Legislation that would switch public pension systems for new Pennsylvania employees to a 401(k)-style plan in fiscal 2015 was under review by the Public Employee Retirement Commission on Tuesday.

The Senate’s finance committee last week approved such a bill while the House version cleared the state government committee. The changes would affect the $51 billion Pennsylvania Public School Employees’ Retirement System and the $26 billion Pennsylvania State Employees’ Retirement System.

Gov. Tom Corbett proposed pension overhaul in his budget plan, which is before the legislature during the final week of the session. Corbett’s advisors, and House and Senate leaders, are tweaking a budget likely to total around $28.3 billion. “We’re almost 100% agreed on the line items,” House Appropriations Committee Chairman William Adolph, R-Springfield, told reporters Tuesday afternoon.

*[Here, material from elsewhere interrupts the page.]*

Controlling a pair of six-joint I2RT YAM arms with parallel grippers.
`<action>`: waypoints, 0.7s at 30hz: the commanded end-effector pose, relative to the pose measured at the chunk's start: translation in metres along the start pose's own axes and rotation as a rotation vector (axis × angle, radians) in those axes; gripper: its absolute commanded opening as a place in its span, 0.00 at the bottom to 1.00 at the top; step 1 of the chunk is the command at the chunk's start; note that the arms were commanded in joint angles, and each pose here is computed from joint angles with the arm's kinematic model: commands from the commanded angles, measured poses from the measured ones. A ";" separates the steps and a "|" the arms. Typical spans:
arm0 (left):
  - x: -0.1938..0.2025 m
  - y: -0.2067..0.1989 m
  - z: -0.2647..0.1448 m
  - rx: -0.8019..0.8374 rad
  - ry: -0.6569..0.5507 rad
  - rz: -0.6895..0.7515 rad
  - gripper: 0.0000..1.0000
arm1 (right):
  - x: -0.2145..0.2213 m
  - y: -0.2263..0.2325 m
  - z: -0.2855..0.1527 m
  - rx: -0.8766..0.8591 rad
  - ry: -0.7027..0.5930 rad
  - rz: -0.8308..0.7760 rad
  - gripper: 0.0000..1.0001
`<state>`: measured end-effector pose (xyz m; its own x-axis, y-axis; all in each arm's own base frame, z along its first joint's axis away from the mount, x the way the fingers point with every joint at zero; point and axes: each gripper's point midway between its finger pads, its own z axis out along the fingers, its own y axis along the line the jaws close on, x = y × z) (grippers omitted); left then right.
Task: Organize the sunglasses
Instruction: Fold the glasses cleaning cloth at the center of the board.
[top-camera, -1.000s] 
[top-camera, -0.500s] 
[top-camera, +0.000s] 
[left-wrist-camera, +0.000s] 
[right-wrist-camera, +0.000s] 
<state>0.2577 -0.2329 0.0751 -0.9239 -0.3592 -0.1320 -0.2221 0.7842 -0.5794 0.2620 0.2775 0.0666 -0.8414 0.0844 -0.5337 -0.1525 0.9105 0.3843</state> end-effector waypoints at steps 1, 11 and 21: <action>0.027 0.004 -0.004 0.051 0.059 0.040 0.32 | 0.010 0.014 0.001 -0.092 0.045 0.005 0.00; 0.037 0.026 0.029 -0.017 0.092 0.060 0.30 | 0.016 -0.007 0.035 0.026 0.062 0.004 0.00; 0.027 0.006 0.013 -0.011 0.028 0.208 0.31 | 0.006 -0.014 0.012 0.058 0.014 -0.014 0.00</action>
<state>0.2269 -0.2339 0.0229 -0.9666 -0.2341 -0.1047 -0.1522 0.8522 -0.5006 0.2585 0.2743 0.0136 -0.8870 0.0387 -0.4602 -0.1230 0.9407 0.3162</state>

Other priority initiatives for the governor include a $2.5 billion transportation spending bill and the privatization of state-run liquor stores.

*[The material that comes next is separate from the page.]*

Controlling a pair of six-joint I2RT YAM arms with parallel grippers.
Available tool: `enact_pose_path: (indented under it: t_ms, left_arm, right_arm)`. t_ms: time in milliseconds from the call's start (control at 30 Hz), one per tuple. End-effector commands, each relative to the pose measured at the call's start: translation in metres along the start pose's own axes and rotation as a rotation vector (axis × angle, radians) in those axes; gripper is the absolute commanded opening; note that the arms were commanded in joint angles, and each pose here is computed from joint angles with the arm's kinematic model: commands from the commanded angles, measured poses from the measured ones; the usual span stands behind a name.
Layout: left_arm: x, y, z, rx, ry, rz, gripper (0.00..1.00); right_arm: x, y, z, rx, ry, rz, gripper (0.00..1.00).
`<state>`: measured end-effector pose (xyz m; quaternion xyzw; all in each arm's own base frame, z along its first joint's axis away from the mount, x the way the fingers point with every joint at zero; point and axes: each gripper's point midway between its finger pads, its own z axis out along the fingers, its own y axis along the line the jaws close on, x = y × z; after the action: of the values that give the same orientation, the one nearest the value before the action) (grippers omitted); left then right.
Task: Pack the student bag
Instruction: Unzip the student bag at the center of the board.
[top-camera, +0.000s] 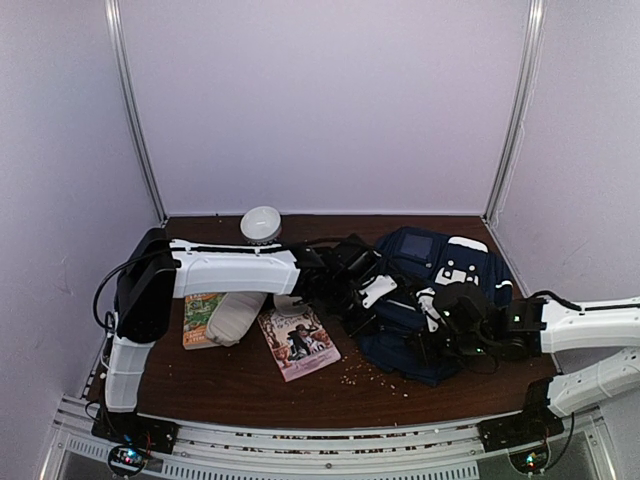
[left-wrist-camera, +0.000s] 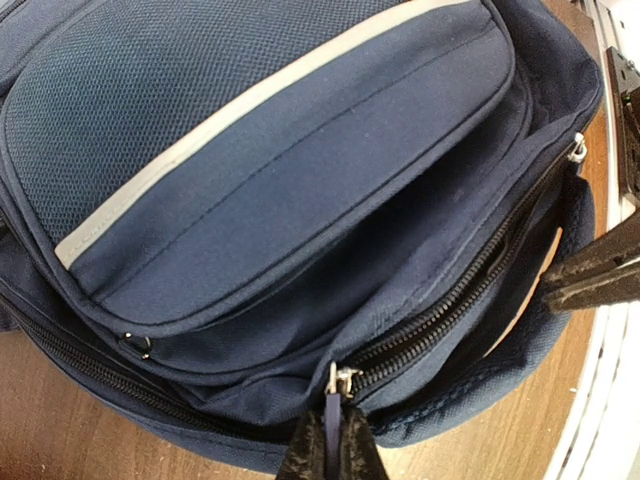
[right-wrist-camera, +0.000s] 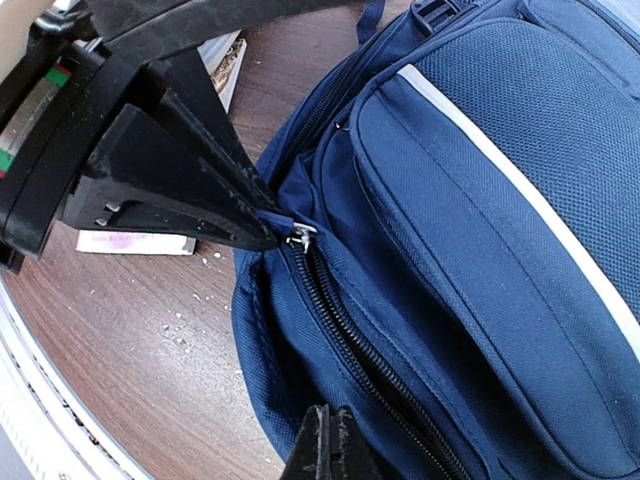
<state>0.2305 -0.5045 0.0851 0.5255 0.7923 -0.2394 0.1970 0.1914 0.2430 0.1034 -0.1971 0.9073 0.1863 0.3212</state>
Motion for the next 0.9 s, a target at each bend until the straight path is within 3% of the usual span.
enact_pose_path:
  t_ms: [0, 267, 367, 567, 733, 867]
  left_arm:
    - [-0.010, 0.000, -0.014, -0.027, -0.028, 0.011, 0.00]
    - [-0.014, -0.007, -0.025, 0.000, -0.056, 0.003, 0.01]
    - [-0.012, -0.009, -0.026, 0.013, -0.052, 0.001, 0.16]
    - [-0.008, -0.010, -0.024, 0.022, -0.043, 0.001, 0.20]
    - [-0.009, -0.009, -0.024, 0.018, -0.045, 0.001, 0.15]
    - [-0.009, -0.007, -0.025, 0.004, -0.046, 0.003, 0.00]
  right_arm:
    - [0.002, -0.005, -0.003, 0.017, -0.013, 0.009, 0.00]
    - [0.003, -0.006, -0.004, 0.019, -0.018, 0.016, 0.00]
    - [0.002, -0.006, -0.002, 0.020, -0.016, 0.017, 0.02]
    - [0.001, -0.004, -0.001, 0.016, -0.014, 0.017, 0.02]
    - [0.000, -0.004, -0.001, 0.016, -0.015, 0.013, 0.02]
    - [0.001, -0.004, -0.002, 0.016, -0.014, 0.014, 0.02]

Lawmakers embraced Corbett’s initiative to place future employees in the 401(k)-style defined contribution plan but rejected his proposals to cut benefits for most existing state and school workers and reduce taxpayers’ payroll contribution to pension plans next year.

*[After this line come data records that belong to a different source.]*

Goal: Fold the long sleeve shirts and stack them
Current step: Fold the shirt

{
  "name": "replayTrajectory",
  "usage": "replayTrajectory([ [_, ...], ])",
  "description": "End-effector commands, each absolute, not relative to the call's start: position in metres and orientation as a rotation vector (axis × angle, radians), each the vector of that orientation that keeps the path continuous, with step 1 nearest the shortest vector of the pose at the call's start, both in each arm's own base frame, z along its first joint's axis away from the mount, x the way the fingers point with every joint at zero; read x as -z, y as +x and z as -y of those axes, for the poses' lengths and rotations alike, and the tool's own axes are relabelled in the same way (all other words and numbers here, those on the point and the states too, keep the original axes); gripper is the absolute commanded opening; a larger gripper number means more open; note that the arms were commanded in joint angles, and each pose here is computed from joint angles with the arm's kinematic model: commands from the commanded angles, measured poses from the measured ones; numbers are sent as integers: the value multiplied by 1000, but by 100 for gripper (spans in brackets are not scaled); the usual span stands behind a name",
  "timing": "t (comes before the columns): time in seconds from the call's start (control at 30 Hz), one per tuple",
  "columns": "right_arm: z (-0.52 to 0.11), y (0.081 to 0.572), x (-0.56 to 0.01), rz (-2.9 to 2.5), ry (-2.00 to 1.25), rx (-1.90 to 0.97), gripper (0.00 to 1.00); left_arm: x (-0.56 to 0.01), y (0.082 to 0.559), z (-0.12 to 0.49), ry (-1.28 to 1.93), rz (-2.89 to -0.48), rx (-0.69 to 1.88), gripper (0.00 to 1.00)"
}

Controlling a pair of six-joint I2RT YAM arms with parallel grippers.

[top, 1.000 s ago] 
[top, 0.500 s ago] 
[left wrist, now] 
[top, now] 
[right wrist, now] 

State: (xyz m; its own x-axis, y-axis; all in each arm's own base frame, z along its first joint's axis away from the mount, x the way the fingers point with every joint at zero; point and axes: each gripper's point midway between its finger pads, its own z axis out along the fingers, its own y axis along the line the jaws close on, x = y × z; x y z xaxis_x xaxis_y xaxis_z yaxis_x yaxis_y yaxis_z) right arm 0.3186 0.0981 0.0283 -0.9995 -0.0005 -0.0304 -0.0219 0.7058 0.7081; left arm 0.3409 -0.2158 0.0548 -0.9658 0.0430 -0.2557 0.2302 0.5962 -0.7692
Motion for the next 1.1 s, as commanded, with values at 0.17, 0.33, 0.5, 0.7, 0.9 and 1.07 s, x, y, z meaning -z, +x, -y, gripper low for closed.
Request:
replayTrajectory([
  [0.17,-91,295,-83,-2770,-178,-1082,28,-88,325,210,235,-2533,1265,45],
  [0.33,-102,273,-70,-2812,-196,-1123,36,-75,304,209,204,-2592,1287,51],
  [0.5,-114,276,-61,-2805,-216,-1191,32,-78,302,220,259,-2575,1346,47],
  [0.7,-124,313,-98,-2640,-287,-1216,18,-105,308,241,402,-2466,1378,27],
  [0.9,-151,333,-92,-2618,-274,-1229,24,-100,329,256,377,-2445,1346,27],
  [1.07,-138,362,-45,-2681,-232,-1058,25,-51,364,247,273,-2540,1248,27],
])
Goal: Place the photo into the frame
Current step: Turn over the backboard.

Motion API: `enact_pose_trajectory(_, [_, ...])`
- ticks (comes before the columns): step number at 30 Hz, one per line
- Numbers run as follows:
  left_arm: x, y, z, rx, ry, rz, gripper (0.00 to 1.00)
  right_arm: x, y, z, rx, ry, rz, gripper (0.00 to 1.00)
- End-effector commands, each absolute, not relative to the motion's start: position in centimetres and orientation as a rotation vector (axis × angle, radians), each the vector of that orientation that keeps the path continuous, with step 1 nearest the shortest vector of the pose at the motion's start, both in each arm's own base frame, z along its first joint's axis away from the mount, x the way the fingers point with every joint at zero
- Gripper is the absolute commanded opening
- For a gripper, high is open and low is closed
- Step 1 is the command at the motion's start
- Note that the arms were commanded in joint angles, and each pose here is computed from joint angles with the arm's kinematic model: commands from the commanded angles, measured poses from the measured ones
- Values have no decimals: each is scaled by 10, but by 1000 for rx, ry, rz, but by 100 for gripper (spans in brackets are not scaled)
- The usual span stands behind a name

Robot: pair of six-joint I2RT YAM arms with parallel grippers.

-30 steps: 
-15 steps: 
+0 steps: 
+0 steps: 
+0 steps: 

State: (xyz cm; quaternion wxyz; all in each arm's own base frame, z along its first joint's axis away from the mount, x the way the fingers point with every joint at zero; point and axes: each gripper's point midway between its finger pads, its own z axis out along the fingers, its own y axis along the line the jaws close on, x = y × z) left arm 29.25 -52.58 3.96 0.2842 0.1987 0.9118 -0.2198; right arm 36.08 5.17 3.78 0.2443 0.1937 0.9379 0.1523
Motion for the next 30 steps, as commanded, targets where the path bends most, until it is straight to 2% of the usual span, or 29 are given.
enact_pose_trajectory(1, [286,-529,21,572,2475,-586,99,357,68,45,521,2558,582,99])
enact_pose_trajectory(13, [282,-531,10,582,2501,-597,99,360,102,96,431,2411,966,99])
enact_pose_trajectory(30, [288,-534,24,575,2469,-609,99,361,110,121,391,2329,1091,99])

Standard & Poor’s rates Pennsylvania’s general obligation bonds AA, while Moody’s Investors Service and Fitch Ratings assign Aa2 and AA-plus ratings, respectively. Standard & Poor’s and Moody’s downgraded Pennsylvania last summer, citing pension underfunding.

“There are several factors that are currently a strong threat to Pennsylvania’s ability to produce recurring structurally balanced spending plans. The key threat is unfunded pension liabilities, which are anticipated to deteriorate further in the near term due to underfunding,” Janney Capital Markets said in a report.

According to Janney, Pennsylvania’s funding ratio plummeted from a high of 97% in 2007 to 68% in 2011. “A sensitivity analysis shows that the funding level will continue to fall to the mid-high 50 range by 2017 unless changes are instituted,” the report added.

The Pew Center on the States considers 80% an acceptable threshold.

State budget director Charles Zogby said in an interview last week that without pension overhaul, Pennsylvania could face another downgrade from the rating agencies, which recently lowered Illinois. There, Gov. Pat Quinn has convened a special session of the legislature to deal with unfunded pension liability.

Meanwhile, a compromise bill that would enable bars, restaurants and beer distributors to sell all kinds of liquor and gradually phase out state-run stores cleared the Senate’s law and justice committee on Monday. The House already approved the measure. Corbett wants fees from liquor licenses, which he said could exceed $1 billion, to fund public education. Democrats would rather modernize the system rather than sell it. They say privatization could cost the state $200 million in annual revenue and jeopardize 4,000 state jobs.

The transportation bill, which the Senate passed, is stalled in the House, where Republicans want to lift the wholesale gasoline tax cap over 10 years instead of Corbett’s preferred five and to cut state funding for mass transit.

House GOP leaders also want to eliminate an increase in motor vehicle fees and a $100 surcharge on most traffic tickets.